“Os cães confirmaram que as três crianças estiveram na casa caída”, diz Maurício Martins; Roberto Costa afirma: “Bacabal não vai parar até encontrar Ágata e Alain”
Em entrevista concedida ao Diário Tocantinense, no Maranhão, o secretário de Estado da Segurança Pública, Maurício Martins, detalhou os avanços nas buscas pelas crianças desaparecidas em Bacabal, confirmando que o trabalho técnico realizado por cães farejadores trouxe novos elementos considerados decisivos para a operação.
Segundo o secretário, quatro cães farejadores foram empregados nas buscas, inicialmente pela Polícia Militar do Maranhão e, posteriormente, por equipes que chegaram de apoio, incluindo bombeiros de outros estados. O resultado foi a confirmação de que as três crianças estiveram em uma residência abandonada, conhecida na região como “casa caída”, localizada em área de mata.
“Os cães confirmaram que as três crianças estiveram naquele local. Inclusive da forma como o Cauã descreveu. Ele relatou que chegou por um lado da casa e que as outras duas crianças chegaram pelo outro. Esse trajeto foi identificado pelos cães. Não foi apenas um cão, foram quatro cães farejadores trabalhando nessa confirmação”, afirmou Maurício Martins.
O secretário explicou que Cauã já havia relatado a passagem pelo local e que, quando as equipes chegaram à residência, encontraram objetos simples, como banco velho, colchão e botas, exatamente como ele havia descrito. “Não são objetos pessoais das crianças. São itens que pertenciam às pessoas que moravam ali. O Cauã reconheceu o local por fotografia e depois presencialmente. Os cães confirmaram a presença das três crianças naquele ponto”, disse.
De acordo com Maurício Martins, após a confirmação da casa, os cães seguiram um rastro que desce uma ribanceira, circula nas proximidades e indica deslocamento em direção ao rio, reforçando a decisão das forças de segurança de ampliar significativamente o perímetro de buscas.
“Os cães desceram aquela ribanceira e circularam ali. Toda aquela área foi frequentada pelas três crianças. Por isso, nós vamos ampliar as buscas. Além da mata, vamos reforçar as ações no rio, inclusive com incursões subaquáticas. Vamos continuar com helicóptero, drones e equipes em terra”, declarou.
Questionado sobre a linha de investigação, o secretário foi enfático ao afirmar que nenhuma hipótese está descartada. “Nós não vamos descartar nenhuma linha de investigação, por mais absurda que possa parecer. Mas também não vamos deixar de lado as buscas. As duas frentes seguem juntas. O Cauã nega a participação de terceiros e relatou que as três crianças saíram do povoado e se perderam na mata.

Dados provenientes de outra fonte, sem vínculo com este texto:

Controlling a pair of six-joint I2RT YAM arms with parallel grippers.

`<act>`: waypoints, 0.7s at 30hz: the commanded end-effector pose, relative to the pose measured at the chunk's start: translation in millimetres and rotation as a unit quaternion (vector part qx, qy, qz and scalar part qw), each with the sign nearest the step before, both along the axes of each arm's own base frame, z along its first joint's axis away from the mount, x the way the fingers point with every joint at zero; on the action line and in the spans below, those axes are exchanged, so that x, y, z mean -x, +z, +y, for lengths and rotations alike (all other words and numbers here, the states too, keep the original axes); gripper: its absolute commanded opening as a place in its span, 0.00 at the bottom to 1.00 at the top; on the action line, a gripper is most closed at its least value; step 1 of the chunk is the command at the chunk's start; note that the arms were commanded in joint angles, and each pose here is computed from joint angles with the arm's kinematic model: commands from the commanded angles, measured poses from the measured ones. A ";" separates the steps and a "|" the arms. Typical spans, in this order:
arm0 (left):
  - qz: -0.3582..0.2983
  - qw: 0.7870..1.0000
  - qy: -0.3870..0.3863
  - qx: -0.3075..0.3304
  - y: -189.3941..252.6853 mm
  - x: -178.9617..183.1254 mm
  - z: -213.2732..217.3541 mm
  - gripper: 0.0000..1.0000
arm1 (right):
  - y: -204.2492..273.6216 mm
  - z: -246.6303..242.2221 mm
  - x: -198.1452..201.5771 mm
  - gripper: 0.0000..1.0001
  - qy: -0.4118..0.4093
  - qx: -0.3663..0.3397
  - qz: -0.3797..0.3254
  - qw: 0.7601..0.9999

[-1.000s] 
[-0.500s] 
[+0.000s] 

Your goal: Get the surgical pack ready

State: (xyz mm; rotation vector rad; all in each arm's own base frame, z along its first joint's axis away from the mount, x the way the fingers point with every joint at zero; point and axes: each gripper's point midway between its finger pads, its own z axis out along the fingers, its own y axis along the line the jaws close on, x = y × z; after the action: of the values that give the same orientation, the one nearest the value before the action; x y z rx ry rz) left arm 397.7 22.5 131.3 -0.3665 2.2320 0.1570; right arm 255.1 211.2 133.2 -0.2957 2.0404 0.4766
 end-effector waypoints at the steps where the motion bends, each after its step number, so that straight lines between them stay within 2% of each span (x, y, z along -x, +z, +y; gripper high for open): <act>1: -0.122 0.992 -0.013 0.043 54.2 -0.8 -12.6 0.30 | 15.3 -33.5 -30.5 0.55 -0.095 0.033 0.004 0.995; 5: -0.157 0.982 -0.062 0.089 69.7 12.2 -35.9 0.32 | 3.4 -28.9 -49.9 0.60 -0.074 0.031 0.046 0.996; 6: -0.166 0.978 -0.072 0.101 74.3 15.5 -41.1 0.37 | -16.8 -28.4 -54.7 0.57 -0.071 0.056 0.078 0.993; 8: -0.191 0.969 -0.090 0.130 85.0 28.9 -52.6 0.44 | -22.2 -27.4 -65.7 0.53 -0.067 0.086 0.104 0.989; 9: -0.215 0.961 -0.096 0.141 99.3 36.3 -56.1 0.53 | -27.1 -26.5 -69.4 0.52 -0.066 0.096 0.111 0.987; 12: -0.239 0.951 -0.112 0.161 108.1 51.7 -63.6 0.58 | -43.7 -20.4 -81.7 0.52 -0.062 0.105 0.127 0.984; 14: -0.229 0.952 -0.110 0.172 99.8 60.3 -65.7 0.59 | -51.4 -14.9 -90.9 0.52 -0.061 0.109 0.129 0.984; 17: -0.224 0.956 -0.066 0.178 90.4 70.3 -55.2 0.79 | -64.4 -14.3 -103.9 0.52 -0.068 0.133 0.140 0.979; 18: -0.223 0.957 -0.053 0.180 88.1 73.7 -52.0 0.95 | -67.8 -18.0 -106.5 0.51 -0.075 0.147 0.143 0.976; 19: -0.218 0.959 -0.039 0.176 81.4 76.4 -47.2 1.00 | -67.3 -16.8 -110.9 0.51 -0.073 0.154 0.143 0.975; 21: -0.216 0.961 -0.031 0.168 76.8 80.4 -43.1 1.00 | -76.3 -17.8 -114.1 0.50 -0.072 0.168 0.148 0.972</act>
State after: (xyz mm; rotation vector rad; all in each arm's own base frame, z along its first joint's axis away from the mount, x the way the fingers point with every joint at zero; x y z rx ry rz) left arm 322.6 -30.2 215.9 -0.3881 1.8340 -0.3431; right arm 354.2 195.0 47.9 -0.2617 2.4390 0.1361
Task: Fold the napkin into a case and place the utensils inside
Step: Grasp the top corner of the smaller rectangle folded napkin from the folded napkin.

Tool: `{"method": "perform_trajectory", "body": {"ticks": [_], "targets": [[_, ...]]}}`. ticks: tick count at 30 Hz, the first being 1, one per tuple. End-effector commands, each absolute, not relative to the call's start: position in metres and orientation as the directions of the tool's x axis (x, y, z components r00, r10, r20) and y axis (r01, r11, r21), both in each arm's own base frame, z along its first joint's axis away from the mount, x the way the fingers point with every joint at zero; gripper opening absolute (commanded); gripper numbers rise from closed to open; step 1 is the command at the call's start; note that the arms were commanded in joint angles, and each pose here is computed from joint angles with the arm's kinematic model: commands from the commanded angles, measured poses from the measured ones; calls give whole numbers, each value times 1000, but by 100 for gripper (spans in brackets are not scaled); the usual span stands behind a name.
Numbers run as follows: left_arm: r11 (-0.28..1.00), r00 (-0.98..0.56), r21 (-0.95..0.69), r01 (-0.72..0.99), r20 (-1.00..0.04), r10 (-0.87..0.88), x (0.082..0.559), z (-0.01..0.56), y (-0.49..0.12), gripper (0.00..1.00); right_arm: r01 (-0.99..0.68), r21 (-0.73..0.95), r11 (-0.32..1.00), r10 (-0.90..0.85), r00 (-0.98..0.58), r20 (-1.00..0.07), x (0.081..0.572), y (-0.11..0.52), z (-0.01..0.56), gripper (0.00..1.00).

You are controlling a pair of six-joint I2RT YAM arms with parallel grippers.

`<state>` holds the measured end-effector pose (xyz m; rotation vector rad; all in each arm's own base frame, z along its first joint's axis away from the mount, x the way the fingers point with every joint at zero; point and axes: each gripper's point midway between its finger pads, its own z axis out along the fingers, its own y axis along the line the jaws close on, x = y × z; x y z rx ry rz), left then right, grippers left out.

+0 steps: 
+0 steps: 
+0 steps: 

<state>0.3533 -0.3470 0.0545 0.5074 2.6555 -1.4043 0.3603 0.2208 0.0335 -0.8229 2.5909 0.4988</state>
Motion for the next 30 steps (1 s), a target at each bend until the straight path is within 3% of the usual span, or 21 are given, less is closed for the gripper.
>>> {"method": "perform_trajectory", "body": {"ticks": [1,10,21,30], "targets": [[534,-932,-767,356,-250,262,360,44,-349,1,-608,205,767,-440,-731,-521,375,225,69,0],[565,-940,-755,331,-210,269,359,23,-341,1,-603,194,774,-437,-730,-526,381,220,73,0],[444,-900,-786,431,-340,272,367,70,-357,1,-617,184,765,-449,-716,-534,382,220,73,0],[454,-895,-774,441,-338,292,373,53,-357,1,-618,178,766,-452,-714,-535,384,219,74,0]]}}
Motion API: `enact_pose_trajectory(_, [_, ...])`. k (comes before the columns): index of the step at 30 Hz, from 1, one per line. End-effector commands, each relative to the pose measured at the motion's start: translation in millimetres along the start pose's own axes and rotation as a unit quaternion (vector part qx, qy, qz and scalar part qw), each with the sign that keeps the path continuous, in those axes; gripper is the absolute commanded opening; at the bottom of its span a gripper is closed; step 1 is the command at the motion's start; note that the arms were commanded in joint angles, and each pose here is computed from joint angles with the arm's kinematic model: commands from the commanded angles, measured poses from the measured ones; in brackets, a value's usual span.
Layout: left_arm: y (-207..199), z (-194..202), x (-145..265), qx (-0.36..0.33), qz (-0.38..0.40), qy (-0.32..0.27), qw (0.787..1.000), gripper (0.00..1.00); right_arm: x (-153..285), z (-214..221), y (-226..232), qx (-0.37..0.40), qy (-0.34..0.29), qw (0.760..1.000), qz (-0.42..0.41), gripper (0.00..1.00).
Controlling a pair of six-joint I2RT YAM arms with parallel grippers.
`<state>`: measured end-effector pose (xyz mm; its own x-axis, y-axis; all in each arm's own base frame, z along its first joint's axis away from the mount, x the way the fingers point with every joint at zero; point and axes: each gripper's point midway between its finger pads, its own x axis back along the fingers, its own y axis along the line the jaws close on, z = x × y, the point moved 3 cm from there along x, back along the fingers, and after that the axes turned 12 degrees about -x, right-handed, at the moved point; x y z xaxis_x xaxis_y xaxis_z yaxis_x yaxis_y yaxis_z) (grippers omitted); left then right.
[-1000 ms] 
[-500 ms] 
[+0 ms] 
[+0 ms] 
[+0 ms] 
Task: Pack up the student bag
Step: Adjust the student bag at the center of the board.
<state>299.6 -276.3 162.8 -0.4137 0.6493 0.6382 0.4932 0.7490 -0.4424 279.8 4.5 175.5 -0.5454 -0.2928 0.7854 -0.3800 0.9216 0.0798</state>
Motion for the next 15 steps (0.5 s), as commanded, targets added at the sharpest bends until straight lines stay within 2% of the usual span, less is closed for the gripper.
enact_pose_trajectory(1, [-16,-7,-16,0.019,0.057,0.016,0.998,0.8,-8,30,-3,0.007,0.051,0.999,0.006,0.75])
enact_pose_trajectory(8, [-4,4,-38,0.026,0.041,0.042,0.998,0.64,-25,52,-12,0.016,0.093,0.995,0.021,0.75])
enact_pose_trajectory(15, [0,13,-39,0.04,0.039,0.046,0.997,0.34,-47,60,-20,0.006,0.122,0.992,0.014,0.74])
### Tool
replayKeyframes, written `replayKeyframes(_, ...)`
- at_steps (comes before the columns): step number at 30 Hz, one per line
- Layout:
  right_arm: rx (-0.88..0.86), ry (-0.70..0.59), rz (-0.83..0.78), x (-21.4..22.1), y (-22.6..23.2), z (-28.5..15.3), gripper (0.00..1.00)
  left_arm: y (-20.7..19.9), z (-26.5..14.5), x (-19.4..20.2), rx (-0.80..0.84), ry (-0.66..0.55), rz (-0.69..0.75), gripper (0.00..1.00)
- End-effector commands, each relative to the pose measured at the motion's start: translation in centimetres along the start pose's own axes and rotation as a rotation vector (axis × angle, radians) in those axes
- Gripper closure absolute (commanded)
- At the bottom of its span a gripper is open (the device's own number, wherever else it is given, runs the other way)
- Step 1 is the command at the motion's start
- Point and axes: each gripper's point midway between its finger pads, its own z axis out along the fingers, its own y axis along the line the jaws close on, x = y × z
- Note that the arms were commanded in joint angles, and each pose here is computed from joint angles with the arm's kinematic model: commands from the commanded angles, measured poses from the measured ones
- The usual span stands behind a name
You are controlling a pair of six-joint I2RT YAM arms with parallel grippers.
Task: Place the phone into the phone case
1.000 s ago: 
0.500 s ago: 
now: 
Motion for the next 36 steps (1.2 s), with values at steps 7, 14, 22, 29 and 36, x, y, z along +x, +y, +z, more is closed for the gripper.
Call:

Esse é o ponto inicial. Mas temos uma grande equipe da Polícia Civil do Maranhão mobilizada, com cinco delegados experientes, investigadores, escrivães e o serviço de inteligência atuando”, afirmou.
Maurício Martins explicou ainda que moradores da região estão sendo ouvidos, mas destacou que as residências próximas são moradias temporárias, utilizadas para pesca e plantio, e que seus ocupantes vivem na cidade de Bacabal.“Essas pessoas têm residência em Bacabal. Nenhum morador relatou ter visto as crianças naquele local. Mesmo assim, estamos fazendo todos os levantamentos necessários”, disse.
Durante a coletiva, o prefeito de Bacabal, Roberto Costa, também falou ao Diário Tocantinense e ressaltou o empenho da gestão municipal e das forças de segurança do Maranhão. “A Prefeitura de Bacabal tem garantido toda a estrutura logística para que as equipes possam trabalhar. O Maranhão está mobilizado. Bacabal está mobilizada. Nós não vamos parar até encontrar a Ágata e o Alain”, declarou.
O prefeito agradeceu publicamente às forças de segurança, aos voluntários e aos profissionais que se deslocaram de outras cidades e estados para auxiliar nas buscas, inclusive operadores de drones de alta tecnologia. “Esse empenho, essa união, essa dedicação e esse carinho que todos estão demonstrando nos dão a certeza de que vamos localizar essas crianças o mais rápido possível”, afirmou.
Ao encerrar a entrevista, Maurício Martins reforçou o compromisso das autoridades do Maranhão com a continuidade da operação. “Nós vamos localizar essas crianças. Estamos fazendo tudo aquilo que é possível. As buscas já foram feitas e refeitas na área inicial e agora vão ser ampliadas. Vamos avançar na mata, no rio, com mergulhadores, drones e helicóptero. Custe o que custar, nós vamos encontrar essas crianças.”